When I was asked to write “The Most Comprehensive Event Planning Checklist”, I actually didn’t know where to start. Our role as an Event Planner is all about creating lists, act upon those lists and triple checking everything. A checklist is part of the job description.
Here is my own comprehensive Event Planning checklist split into the various stages of the event lifecycle.
So you know you want to manage an event; you have a brief and an objective so what should you do next?
- Understand the needs of the brief but also the needs of the delegates attending. What will delegates be doing?
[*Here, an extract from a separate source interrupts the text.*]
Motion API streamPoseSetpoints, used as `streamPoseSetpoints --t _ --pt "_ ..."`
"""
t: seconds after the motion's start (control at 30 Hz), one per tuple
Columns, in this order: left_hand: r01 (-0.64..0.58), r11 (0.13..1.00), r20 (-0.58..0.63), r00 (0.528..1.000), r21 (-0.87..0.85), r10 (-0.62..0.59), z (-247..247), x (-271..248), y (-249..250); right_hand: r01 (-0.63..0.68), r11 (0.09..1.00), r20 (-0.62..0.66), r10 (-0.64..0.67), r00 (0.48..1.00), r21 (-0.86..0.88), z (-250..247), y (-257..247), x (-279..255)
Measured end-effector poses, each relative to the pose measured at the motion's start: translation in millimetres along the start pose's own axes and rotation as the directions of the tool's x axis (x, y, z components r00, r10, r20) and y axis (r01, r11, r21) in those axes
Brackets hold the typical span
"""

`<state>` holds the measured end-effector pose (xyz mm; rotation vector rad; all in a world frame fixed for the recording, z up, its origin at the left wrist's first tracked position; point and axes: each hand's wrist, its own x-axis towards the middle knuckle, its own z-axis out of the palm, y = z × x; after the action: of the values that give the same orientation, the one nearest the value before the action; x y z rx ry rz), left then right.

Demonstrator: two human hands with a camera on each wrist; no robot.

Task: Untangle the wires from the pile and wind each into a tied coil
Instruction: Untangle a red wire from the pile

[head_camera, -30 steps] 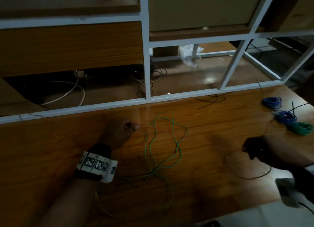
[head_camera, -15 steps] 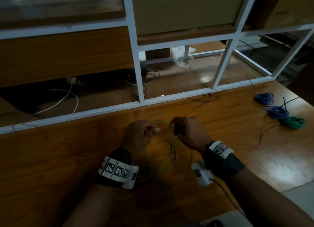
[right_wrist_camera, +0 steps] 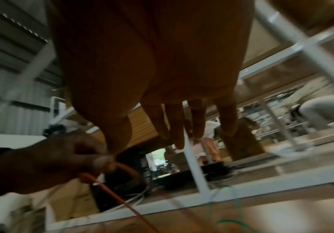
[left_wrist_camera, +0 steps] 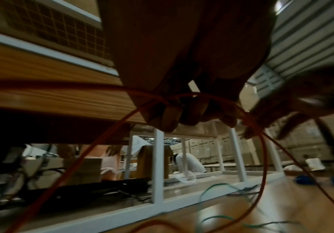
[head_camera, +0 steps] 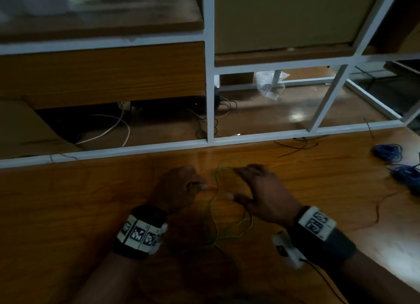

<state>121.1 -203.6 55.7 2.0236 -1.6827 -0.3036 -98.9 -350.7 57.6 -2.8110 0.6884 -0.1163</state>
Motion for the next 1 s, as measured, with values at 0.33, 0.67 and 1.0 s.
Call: streamPoseSetpoints --t 0.33,0.67,1.0 --pt "0.205 0.969 -0.178 0.958 -0.136 -0.227 -2 -11 -29 0.11 0.938 -0.227 -0.035 0.973 0.328 -34 -17 26" --pt "0.382 0.924 -0.259 0.891 -0.022 -0.374 -2 -21 -75 -0.163 0.926 -0.091 0.205 0.975 0.34 -40 20 2" --pt "-0.01 0.999 -0.247 0.969 0.053 0.023 22 -6 -15 -0.043 0.987 0.136 0.064 0.989 -0.154 -17 -75 45"
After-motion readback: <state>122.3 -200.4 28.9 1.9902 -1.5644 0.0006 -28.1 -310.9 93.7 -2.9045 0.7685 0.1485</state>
- What space do you need? Will you need multiple event spaces? A private room for catering? Will you need overnight accommodation? These seem simple enough but they are often overlooked. Plan the event on paper and this will help identify possible venues or rule venues out.
- What is your budget? There is no point suggesting something unaffordable. We aim to negotiate at least 23% on first negotiated rates, and we take this into account when looking at budget purchasing power.
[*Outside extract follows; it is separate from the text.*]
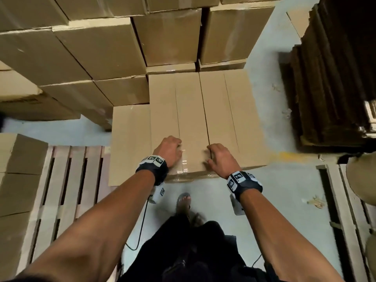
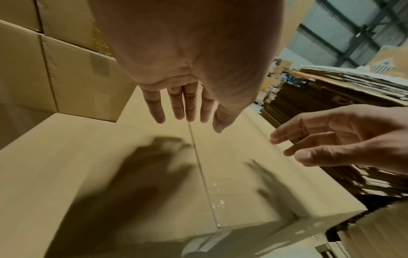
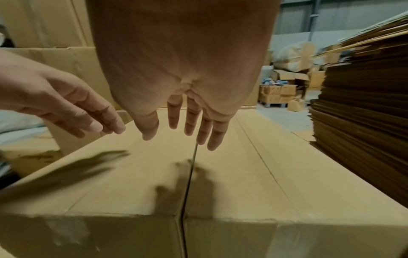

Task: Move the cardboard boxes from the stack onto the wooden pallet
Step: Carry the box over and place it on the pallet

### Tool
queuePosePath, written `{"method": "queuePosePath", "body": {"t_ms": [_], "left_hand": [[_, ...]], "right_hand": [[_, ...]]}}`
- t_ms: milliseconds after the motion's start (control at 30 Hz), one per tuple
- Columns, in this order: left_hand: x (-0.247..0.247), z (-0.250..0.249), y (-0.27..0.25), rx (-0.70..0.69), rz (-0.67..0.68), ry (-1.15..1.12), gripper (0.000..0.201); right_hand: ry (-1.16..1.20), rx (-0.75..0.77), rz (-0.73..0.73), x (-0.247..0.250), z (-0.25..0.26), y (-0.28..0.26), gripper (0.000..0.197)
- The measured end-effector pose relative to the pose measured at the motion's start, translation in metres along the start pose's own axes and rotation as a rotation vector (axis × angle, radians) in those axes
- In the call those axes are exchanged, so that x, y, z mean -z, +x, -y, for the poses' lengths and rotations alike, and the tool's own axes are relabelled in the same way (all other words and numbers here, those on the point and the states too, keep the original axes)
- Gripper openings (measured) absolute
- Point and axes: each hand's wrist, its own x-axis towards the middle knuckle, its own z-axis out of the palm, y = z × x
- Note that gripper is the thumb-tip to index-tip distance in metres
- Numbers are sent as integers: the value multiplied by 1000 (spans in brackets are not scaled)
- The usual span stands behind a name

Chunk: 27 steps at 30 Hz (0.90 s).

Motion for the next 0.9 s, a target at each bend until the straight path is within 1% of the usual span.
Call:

- Where are your delegates travelling from? Are they local? Are they travelling nationally and/or internationally? There is no point suggesting a venue if your delegates cannot get there. We identify delegate departure points before a venue find is started so we can see what destinations are easily accessible.
- If you are arranging an event in a location you’re not familiar with, it may be worth enlisting the help of a Destination Management Company. A DMC knows the location like the back of their hand and can advise on anything; from coach transfers to social programmes and ground support. (Did you know Clearwater Events also operates as a UK wide DMC?) DMC’s are local and have access to heavily negotiated and reduced prices!
You have sourced a venue, your client loves it and it fits the brief. So now what?
- Dependent upon the size of the event, a site inspection will be needed. This allows you to dot the i’s and cross the t’s. We always suggest shortlisting two or three venues, even if there is a clear favourite. Seeing a cross section allows you to benchmark and validate.
- Having the support of a good DMC will help plan the ‘on the ground’ logistics such as transfers, social programme and logistics. The site inspection should include all options so that you can see what will work and how.
- Once site inspections are complete, you’re ready to contact. Contracting is the tough bit and this is where an Events Agency and/or DMC can really help. Contracts should include:
- A resale clause for any rooms that are contracted and not used. For example, 4 weeks out you have 20 bedrooms not allocated. These can be released back to the hotel and any rooms resold won’t be charged.
- Setting a realistic minimum number to your food and beverage. If you are expecting 200 guests, set your minimum numbers to 160. This means you are contracting the minimum number of delegates and thus reducing attrition post event.
- Review the small print. Many suppliers can hide behind terms and conditions. Read through the terms and conditions, even if it means getting the magnifying glass out. Don’t be afraid to push back and renegotiate.
You are now ready to plan the event! This is where it gets interesting. Your checklist can be several pages long. But as this is a blog, we need to keep it short and sweet. So here is your key checklist:
- Plan ahead as last minute planning never works.
Once an event confirms, we create an Operations Schedule, which works as an event script. We plot and plan the event from start to finish allowing us to work out what suppliers are needed and where and what logistics need to be designed. Sound complicated? This is where an Event Agency can really help!
- Identify your suppliers.
Be realistic on what you need and find the right supplier to do the right job. Sending the requirements out to pitch with more than 3 suppliers is bad business practice and simply frustrates the suppliers working hard to win the business. Remember, quotes and pitches cost suppliers money!
- Your suppliers become your best friends.
Communicate openly to your suppliers, treat them with respect and meet their deadlines.
- Communicate with your delegates.
Simple, clean and concise. Don’t assume delegates read the information you send, they often don’t!
- Set expectations with your client, set expectations with your suppliers.
You are the glue that holds it altogether; regular updates and meetings will help ensure there are no last minute surprises.
- Don’t bank roll.
Only pay suppliers once you have money from your client. Remember, you’re an Event Planner, not a bank.
Onsite planning is a blog in its own right, so all I will say here is, ensure you have a water tight Operations Schedule! However, the following should always be in your carry case!
- A laptop with all event files and electronic copies of contracts and agreements.
- Ensure you have a phone with international roaming access (if applicable) and speak to your mobile provider before jetting off to the event.
- Pack two plug adapters, 2 USB memory sticks and an HDMI cable. (You will be thankful!)
- Pack comfy trainers, ideally memory foam sole for set and break down along with a really comfy pair of smart shoes for event days.
- Bring some headphones, a pillow and ear plugs for travelling.